Data extracted from a collection:
━━━━━━━━━━━━━━━━━━━━

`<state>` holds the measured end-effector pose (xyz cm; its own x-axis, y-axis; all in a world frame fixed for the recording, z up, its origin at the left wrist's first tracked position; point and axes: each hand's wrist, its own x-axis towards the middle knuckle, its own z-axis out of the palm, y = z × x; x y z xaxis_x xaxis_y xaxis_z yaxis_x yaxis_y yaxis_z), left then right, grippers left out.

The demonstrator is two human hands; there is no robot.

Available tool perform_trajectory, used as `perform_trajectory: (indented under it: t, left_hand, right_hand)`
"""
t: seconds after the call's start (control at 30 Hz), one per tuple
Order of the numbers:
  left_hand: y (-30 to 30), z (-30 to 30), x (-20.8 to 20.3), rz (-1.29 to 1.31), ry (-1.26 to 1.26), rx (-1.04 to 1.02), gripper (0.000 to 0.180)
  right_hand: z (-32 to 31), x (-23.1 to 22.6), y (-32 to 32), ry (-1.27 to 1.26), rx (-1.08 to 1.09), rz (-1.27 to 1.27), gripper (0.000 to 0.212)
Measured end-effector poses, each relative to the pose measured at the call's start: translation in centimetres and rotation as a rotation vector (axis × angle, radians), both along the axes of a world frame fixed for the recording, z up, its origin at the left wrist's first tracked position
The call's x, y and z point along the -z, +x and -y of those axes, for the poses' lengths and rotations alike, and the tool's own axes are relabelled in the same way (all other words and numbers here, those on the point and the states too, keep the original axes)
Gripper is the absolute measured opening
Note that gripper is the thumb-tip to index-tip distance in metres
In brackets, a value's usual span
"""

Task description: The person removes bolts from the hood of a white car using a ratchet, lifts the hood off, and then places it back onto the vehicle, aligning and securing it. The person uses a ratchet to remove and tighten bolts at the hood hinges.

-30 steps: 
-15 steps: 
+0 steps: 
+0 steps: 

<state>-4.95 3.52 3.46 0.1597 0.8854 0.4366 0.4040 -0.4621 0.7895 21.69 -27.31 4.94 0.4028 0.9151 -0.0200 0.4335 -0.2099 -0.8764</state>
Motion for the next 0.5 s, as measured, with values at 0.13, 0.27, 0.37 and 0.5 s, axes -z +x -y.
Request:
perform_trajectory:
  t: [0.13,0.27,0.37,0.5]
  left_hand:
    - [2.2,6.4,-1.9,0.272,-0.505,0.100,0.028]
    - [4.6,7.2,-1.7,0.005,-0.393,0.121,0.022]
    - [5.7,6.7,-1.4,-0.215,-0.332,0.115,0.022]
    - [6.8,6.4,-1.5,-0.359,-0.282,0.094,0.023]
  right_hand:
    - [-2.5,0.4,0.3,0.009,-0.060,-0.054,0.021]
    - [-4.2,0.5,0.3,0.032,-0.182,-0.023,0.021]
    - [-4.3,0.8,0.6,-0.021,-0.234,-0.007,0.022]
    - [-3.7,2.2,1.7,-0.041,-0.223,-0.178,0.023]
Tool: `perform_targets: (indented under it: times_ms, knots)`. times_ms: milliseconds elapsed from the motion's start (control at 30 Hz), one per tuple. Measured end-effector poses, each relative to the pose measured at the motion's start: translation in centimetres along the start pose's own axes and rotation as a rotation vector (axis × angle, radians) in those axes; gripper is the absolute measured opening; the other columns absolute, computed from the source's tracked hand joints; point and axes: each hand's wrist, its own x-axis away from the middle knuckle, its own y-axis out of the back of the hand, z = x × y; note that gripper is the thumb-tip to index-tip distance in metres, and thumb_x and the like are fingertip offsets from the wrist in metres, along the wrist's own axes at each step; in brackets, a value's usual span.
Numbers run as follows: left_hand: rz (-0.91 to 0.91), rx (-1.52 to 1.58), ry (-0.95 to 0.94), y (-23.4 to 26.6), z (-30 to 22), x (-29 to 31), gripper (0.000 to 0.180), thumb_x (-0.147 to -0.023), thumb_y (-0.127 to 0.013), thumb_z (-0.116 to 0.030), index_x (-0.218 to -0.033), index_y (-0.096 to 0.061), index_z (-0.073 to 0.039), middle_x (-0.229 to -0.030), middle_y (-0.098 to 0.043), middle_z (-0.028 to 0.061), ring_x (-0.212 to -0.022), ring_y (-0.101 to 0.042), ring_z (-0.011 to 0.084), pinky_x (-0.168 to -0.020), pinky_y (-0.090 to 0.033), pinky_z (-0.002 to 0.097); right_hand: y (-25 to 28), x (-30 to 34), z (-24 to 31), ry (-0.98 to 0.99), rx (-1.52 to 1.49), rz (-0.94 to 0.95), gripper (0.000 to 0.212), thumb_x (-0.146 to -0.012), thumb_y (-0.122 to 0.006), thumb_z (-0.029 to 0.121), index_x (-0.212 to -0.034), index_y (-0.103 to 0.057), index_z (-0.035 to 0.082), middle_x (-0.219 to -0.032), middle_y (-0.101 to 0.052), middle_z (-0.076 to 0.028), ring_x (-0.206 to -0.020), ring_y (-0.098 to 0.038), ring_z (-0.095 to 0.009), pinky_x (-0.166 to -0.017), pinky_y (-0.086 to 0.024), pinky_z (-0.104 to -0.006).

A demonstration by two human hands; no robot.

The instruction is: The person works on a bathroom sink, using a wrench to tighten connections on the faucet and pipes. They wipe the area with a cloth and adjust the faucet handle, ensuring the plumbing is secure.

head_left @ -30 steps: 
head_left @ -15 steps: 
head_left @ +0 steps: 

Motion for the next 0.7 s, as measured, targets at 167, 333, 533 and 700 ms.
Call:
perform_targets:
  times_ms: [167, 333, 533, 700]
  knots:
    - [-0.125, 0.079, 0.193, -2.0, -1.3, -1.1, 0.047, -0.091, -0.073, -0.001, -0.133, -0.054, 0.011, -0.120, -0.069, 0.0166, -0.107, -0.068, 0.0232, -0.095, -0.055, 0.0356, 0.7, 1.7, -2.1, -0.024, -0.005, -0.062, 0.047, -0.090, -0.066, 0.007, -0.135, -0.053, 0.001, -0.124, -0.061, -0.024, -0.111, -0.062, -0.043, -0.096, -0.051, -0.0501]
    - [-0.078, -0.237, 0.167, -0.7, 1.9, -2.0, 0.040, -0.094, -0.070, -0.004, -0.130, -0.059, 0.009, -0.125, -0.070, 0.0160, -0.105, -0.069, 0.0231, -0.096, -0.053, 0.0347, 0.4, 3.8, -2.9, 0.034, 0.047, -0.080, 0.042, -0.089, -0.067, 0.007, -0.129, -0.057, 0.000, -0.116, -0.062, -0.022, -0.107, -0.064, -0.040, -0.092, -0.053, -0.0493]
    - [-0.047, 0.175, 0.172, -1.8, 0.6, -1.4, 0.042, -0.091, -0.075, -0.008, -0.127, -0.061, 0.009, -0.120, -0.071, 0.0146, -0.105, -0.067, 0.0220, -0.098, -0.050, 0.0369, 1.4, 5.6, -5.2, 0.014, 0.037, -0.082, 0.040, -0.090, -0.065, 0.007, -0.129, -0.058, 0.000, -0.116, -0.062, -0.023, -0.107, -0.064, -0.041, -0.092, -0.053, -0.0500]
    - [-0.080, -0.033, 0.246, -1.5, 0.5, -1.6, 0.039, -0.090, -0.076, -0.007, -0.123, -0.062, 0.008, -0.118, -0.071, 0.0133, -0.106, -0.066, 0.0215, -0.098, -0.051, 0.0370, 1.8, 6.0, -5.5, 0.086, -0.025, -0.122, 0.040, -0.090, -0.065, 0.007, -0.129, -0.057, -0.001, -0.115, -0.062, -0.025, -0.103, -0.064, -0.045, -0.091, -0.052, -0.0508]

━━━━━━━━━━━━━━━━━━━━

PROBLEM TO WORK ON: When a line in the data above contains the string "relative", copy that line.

RESULT:
Measured end-effector poses, each relative to the pose measured at the call's start: translation in centimetres and rotation as a rotation vector (axis × angle, radians), both along the axes of a world frame fixed for the recording, z up, its origin at the left wrist's first tracked position
Tool: `perform_targets: (indented under it: times_ms, knots)`. times_ms: milliseconds elapsed from the motion's start (control at 30 Hz), one per tuple. Measured end-effector poses, each relative to the pose measured at the motion's start: translation in centimetres along the start pose's own axes and rotation as a rotation vector (axis × angle, radians) in those axes; gripper is the absolute measured opening; the other columns absolute, computed from the source's tracked hand joints; point and axes: each hand's wrist, its own x-axis away from the middle knuckle, its own y-axis out of the back of the hand, z = x × y; note that gripper is the thumb-tip to index-tip distance in metres, and thumb_x and the like are fingertip offsets from the wrist in metres, along the wrist's own axes at each step; in brackets, a value's usual span.

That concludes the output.